Nonetheless, the government has room to maneuver and won’t raise its debt to gross domestic product ratio above a range of 50% to 51% in next year’s budget, Finance Minister Rogelio Ramirez de la O told Bloomberg News in an interview. Today, that figure stands at 48.9%. Higher-than-expected tax revenue and falling fuel subsidy costs amid a drop in gasoline prices are helping, he said.

AMLO, as the president is known, acknowledged last month that his Maya Train project, an almost 1,000-mile railway crossing the Yucatan Peninsula, is wildly over budget and will cost as much as $20 billion, 70% more than planned, amid setbacks and soaring inflation. 

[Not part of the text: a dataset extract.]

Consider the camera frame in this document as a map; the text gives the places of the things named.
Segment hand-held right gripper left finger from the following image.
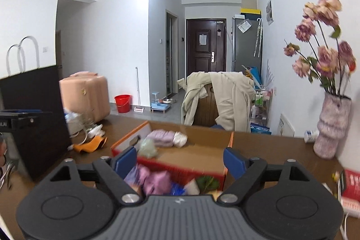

His other key project, the Dos Bocas oil refinery in Tabasco state, has also seen its cost spiral out of control to reach as much as $18 billion, more than double its original price tag, with some investors saying costs will likely rise further.

“Obviously there is a great deal of pressure, which we consider normal pressure,” Ramirez de la O said on Thursday. “Whatever we do in 2022 and 2023 to accommodate the increase is something that we will not be doing in 2024, so over the medium term it works well.”

One day after announcing the Maya train’s cost overruns, AMLO said that he would further tighten his already austere government spending with a plan he called “Franciscan poverty,” in reference to Saint Francis of Assisi, the Italian friar whose decision to live among the poor in the 13th century made him one of the most venerated figures in Christianity. 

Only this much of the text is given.